In the current climate of economic hardship and prolific unemployment you might imagine this documentary could prove difficult to swallow. Before dismissing it on this basis however, it is interesting to note that it delves not just into the crisis which unfolded before our disbelieving eyes back in 2008, but the humble beginnings of a company which began as a dependable and loyalty based Scottish institution. With interviews from key executives who worked at the company during its highs and lows, we gain insight from those for whom the bank appears to have left a genuine and indelible mark on their lives both personally and professionally.

Before it all went downhill faster than you can say ‘bankrupt’, on paper the rise of RBS reads like a phenomenal success story. Winning the battle against The Bank of Scotland in the 1988 NatWest takeover, the bank accumulated growth with impressive rapidity, by 2004 even enjoying an 80% increase in profit from its previous year.

Inevitably, what goes up…

The tone of the programme is certainly not optimistic, and a sense of foreboding builds as menacingly as RBS’s capital once did. So where does the blame lie? Of course fingers must be pointed and in this instance the former chief executive Sir Fred Goodwin is undeniably the main culprit. Accounts of the bank under former exec George Mathewson tell of an exciting time, with an encouraging and involving atmosphere for all employees. He is described as ‘charismatic’ and ‘well-respected’ by those who worked with him. In contrast, and through rather bitten tongues, just a few of the words used to describe his successor include ‘efficient’ and ‘acerbic’. It seems as though Goodwin was a man who prided himself on ambition and brazen glory. Tales of ‘morning beatings’ under ‘Fred the shed’ give us a glimpse into his blinded and ultimately disastrous leadership style.
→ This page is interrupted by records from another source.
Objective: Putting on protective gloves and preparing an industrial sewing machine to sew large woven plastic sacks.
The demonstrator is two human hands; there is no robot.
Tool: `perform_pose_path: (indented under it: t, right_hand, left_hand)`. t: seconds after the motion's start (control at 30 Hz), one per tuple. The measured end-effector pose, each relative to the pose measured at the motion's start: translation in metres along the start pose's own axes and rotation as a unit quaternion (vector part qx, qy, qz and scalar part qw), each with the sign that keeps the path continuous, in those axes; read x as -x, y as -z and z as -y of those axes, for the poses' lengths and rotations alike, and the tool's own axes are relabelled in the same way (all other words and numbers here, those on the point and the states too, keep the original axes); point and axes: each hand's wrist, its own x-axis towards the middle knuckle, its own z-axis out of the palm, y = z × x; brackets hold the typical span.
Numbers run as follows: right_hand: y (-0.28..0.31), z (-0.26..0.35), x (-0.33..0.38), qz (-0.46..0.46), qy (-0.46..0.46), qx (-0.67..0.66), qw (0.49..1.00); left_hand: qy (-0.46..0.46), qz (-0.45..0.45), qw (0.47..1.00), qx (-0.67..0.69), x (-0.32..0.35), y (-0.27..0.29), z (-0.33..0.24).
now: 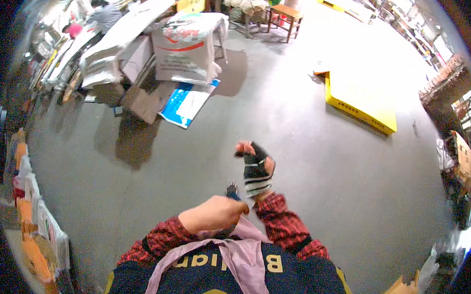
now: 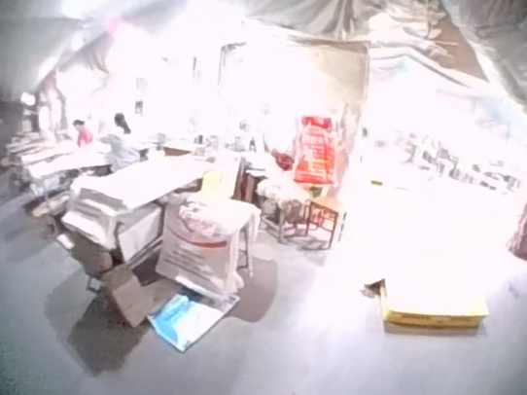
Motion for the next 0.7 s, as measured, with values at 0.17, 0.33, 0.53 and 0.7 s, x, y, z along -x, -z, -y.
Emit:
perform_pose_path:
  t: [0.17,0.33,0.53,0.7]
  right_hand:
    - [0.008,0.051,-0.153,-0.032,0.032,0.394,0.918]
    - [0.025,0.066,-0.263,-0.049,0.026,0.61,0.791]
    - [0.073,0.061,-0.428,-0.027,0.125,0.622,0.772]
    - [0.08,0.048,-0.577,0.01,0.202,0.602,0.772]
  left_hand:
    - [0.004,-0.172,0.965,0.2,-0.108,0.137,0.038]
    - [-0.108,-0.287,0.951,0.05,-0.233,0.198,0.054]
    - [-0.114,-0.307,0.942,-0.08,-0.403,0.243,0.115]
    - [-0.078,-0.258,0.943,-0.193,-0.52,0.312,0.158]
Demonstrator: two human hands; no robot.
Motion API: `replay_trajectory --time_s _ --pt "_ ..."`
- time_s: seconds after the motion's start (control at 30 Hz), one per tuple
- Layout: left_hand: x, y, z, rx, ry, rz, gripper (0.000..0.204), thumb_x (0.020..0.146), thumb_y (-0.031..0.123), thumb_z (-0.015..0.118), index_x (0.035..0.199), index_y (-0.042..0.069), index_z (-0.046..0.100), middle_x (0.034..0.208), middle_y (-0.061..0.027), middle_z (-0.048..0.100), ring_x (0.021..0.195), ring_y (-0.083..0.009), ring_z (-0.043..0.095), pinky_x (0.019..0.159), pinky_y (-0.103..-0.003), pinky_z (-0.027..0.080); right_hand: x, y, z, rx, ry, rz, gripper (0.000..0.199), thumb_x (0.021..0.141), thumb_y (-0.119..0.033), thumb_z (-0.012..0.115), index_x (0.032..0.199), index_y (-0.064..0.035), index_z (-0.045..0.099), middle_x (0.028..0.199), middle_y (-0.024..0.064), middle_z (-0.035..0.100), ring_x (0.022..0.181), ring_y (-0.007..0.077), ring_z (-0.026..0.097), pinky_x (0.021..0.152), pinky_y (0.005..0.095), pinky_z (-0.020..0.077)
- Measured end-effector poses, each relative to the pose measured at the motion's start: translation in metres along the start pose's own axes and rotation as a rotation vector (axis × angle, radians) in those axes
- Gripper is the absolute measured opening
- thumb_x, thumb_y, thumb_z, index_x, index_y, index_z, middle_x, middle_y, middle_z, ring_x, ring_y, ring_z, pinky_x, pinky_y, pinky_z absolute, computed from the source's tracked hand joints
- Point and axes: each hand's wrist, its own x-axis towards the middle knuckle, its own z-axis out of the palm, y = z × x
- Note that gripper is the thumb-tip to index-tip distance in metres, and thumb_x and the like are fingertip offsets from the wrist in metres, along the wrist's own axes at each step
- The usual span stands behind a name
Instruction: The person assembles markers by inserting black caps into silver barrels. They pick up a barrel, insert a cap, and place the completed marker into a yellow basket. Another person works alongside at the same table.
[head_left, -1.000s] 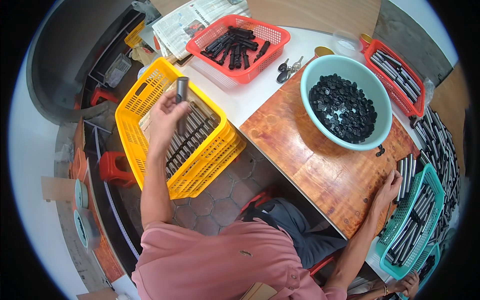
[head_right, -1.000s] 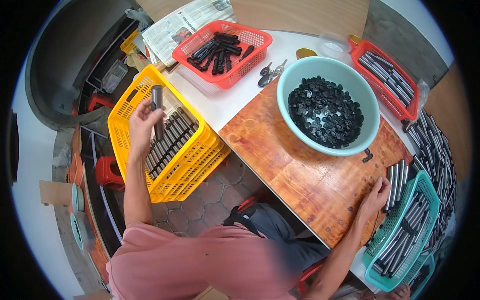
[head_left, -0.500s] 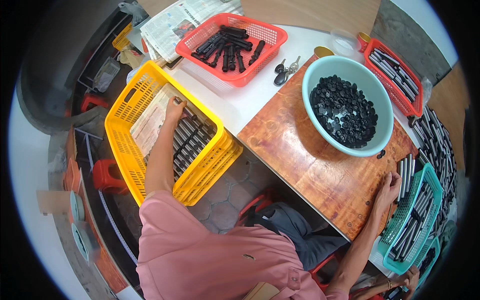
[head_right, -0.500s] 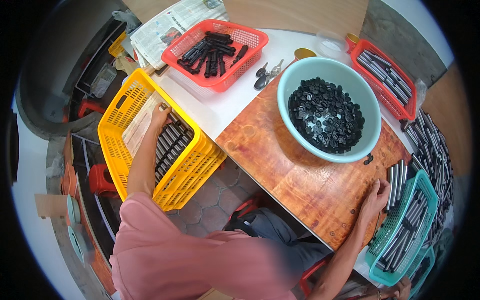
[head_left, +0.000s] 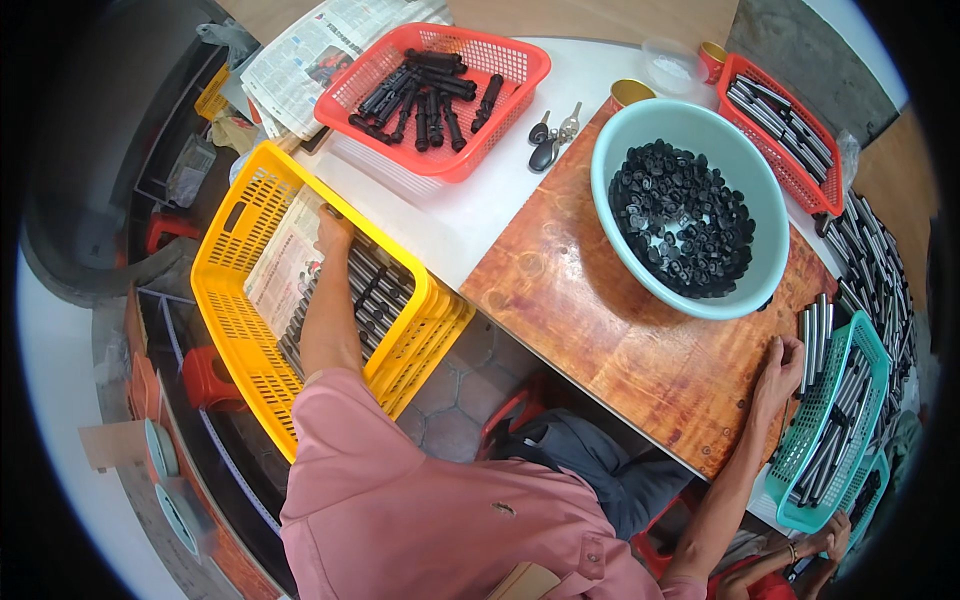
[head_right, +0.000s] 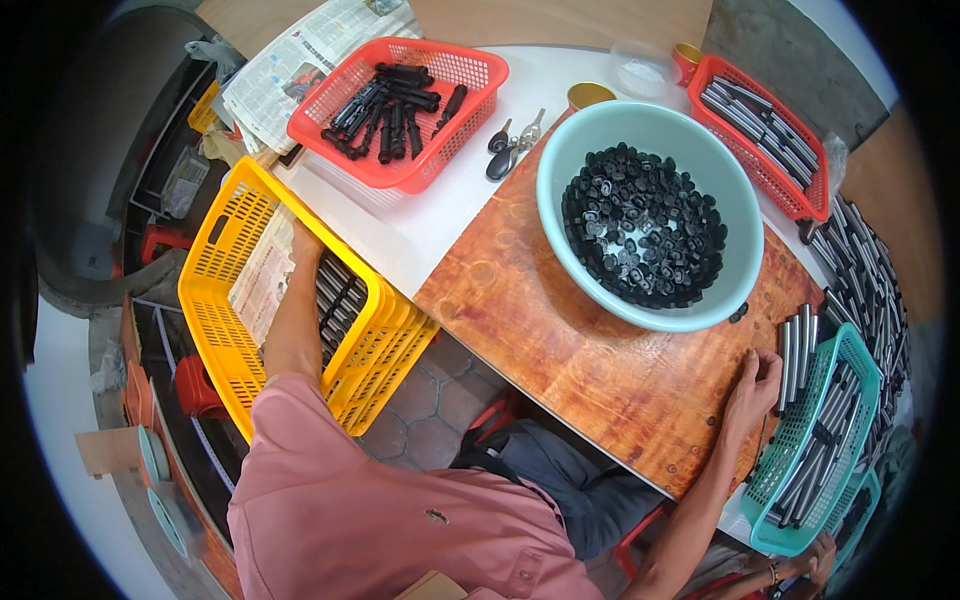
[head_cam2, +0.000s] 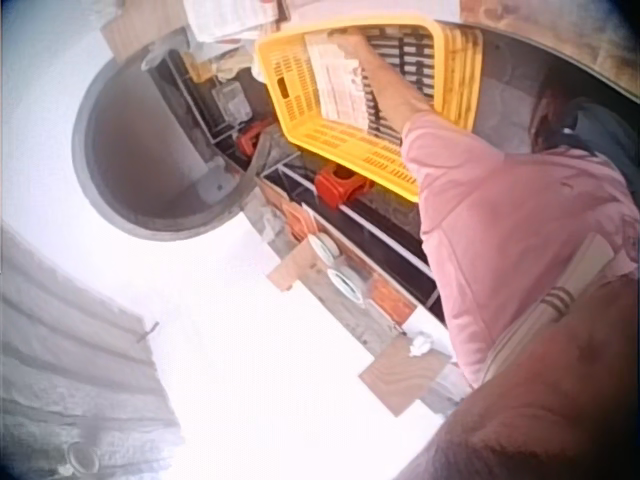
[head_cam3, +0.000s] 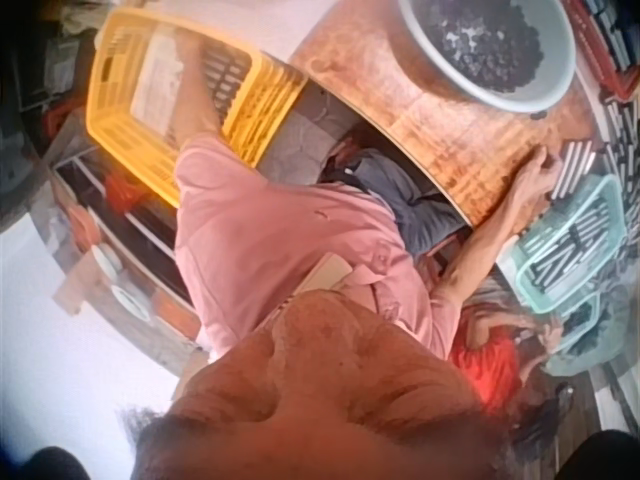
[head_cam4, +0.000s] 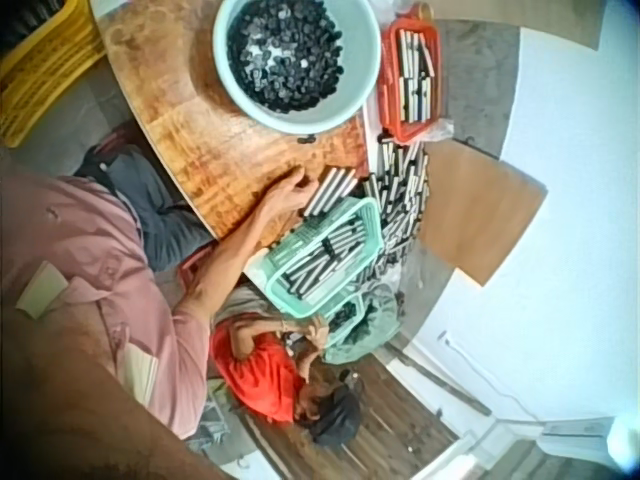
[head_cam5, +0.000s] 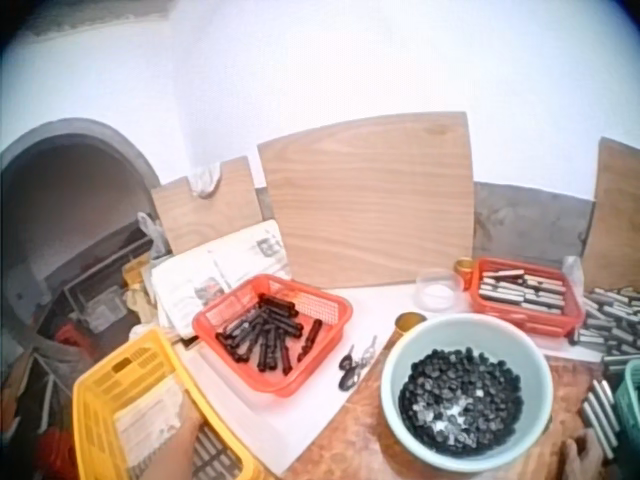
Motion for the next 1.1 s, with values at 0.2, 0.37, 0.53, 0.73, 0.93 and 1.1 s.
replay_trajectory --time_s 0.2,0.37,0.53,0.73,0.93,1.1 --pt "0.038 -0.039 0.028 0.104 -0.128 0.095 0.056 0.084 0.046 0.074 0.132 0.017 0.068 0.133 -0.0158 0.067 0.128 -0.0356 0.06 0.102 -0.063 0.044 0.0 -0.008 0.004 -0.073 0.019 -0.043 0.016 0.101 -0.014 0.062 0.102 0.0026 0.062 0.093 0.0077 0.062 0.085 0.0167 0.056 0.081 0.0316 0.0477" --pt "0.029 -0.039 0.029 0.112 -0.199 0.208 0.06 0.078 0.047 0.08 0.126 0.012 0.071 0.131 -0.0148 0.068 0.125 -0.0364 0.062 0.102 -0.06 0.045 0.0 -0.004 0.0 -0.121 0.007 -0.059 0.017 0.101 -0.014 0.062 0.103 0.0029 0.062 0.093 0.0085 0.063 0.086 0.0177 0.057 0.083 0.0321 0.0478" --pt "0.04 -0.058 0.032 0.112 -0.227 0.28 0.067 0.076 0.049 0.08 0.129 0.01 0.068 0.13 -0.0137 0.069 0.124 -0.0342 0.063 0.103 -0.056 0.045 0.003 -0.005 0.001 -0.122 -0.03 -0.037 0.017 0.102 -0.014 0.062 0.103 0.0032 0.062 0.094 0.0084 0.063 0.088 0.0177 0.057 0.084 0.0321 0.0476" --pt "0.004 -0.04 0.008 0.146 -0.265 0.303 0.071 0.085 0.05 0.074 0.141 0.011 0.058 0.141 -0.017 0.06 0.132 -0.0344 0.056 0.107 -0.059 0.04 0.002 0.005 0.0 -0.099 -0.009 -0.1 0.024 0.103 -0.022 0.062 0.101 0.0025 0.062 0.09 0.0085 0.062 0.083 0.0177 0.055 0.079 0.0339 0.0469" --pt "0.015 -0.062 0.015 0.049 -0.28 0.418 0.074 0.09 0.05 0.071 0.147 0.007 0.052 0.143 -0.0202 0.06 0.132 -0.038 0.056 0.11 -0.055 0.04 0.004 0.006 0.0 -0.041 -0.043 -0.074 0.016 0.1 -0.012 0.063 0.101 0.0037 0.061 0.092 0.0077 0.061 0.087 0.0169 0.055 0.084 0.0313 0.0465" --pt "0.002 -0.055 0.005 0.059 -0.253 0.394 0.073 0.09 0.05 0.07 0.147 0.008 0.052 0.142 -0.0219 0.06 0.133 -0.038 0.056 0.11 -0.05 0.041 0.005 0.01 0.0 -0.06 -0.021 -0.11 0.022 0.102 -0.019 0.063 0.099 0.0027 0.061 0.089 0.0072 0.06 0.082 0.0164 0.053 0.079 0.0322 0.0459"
It is revealed that it was this ambition which eventually became his downfall.

The documentary goes on to expose in various detail the financial mistakes which lead to RBS’s monumental crash, and it is not just Goodwin in the firing line, you will end up in disbelief at just how far into the sand some of the key figure’s heads were buried.

If you are somebody who is perhaps left a bit befuddled by financial jargon, or indeed if what exactly occurred around the time of the bailout flew over your head, then this programme will prove helpful in aiding your understanding. The tone does become a little monosyllabic and wearing at times, however it is worth sticking with it for what it manages to uncover.

A final bonus to look out for is the previously never-before-broadcast footage of Fred Goodwin’s final meeting with RBS shareholders. It is perhaps mildly satisfying to see him come under the steely gaze of those he made to suffer (however indirectly or unintentionally is a point left up to you to gauge). Yet unsurprisingly, his apology appears futile, and it certainly doesn’t do anything to redeem.